Spherical nucleic acids (SNA) are nanostructures of densely packed and highly oriented arrays of linear nucleic acids in a three-dimensional spherical geometry. This new three-dimensional structure defines a new class of nucleic acids with properties that are distinctly different from similar linear (1D) chains of the same sequence. For example, on the basis of a sequence-pair sequence, SNA binds complementary nucleic acids more tightly and enters cells faster and in greater quantities without the use of transfection agents by binding to scavenger receptors that promote folliculin-mediated endocytosis. These capabilities enable the use of SNAs in biological applications spanning extracellular and intracellular assays, gene editing and immunotherapy.
Fig 1. Representative examples of SNA structures. (Song et al., 2022)
SNA structures typically consist of two components: a nanoparticle core and a nucleic acid shell. The nucleic acid shell consists of short synthetic oligonucleotides with functional groups at the ends that can be attached to the nanoparticle core. The dense loading of nucleic acids on the particle surface leads to a characteristic radial orientation around the nanoparticle core, which minimizes repulsive forces between negatively charged oligonucleotides.
The core composition of SNA can be gold and silver, iron oxide, silicon dioxide and semiconductor materials.

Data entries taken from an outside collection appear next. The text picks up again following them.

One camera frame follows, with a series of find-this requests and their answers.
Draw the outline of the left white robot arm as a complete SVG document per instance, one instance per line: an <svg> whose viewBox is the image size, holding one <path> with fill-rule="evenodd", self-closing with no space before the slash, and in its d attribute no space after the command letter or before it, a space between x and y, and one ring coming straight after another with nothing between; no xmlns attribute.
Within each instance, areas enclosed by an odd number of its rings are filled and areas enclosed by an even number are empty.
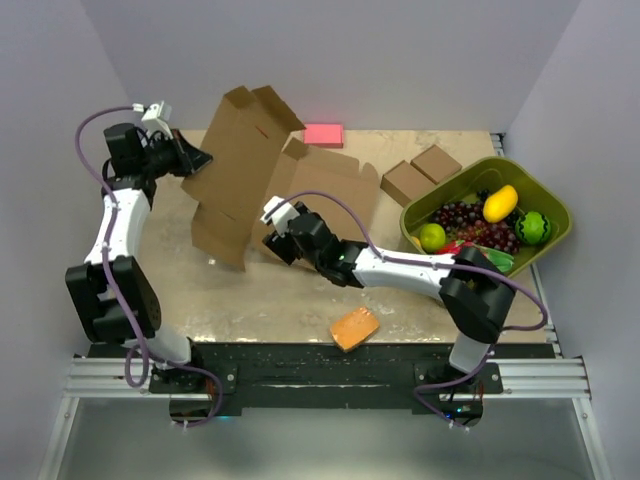
<svg viewBox="0 0 640 480"><path fill-rule="evenodd" d="M104 138L110 157L100 174L103 217L90 253L67 269L67 289L92 343L165 360L165 367L143 370L166 386L196 392L207 383L207 368L192 340L163 326L160 301L136 257L158 179L189 177L212 158L162 120L116 124Z"/></svg>

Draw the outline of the large brown cardboard box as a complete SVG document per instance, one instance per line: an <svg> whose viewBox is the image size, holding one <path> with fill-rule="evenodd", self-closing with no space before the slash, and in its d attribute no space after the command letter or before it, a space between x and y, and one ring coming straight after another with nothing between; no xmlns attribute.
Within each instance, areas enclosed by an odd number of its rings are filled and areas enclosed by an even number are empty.
<svg viewBox="0 0 640 480"><path fill-rule="evenodd" d="M273 197L298 200L319 213L338 237L360 240L371 226L380 186L375 167L294 138L303 124L270 86L228 91L201 142L213 161L186 178L198 205L194 247L244 269L248 247L266 253L260 217Z"/></svg>

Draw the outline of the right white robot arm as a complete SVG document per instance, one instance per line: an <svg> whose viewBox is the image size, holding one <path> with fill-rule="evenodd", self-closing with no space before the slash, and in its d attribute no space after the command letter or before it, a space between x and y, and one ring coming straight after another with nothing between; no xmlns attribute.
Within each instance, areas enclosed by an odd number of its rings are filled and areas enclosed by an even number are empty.
<svg viewBox="0 0 640 480"><path fill-rule="evenodd" d="M263 244L288 265L304 260L340 287L388 287L439 299L458 336L448 365L432 373L430 381L436 389L459 393L480 382L481 363L498 340L515 289L479 250L420 256L344 240L304 203L278 196L263 207L260 221L273 228Z"/></svg>

And other core materials with improved biocompatibility, such as PLGA polymer nanoparticles, micelles, liposomes and proteins, have also been used to prepare SNA.
Further expansion of SNAs depends on their ability to have higher stability and more unique functionalities. These properties are in turn largely determined by the DNA density on the surface of the nanoparticles. A variety of parameters controlling oligonucleotide loading need to be examined: these include the salt concentration of the reaction solution, the size and shape of the nanoparticles, the type of base closest to the surface of the particles, the effect of ultrasonication or heating on the properties of the product, and the characteristics of the chemically attached portion.
Among other things, the maximum density of DNA modified on the surface of nanoparticles depends on the size and shape of the particles. For spherical particles, smaller spherical particles have a greater surface density and are much higher than the maximum density that can be achieved in a planar configuration.
Due to the properties of SNA, such as enhanced cellular uptake, multivalent binding and endosomal delivery, it is ideal for the delivery of immunomodulatory nucleic acids. In particular, SNA has been used to deliver nucleic acids that agonize or antagonize Toll-like receptors (proteins involved in innate immune signaling). The use of immunostimulatory SNA has resulted in an 80-fold increase in potency, a 700-fold increase in antibody titer, and a 400-fold increase in cellular response to model antigens compared to free oligonucleotides (non-nucleotides).
An SNA architecture can be utilized for intracellular mRNA detection. In this design, an antisense DNA strand capped with a streptavidin is attached to the surface of gold nanoparticles. A fluorophore hybridizes the labeled "reporter strand" to the SNA construct, and as the fluorophore label approaches the gold surface, their fluorescence is burst under the control of programmable nucleic acid hybridization.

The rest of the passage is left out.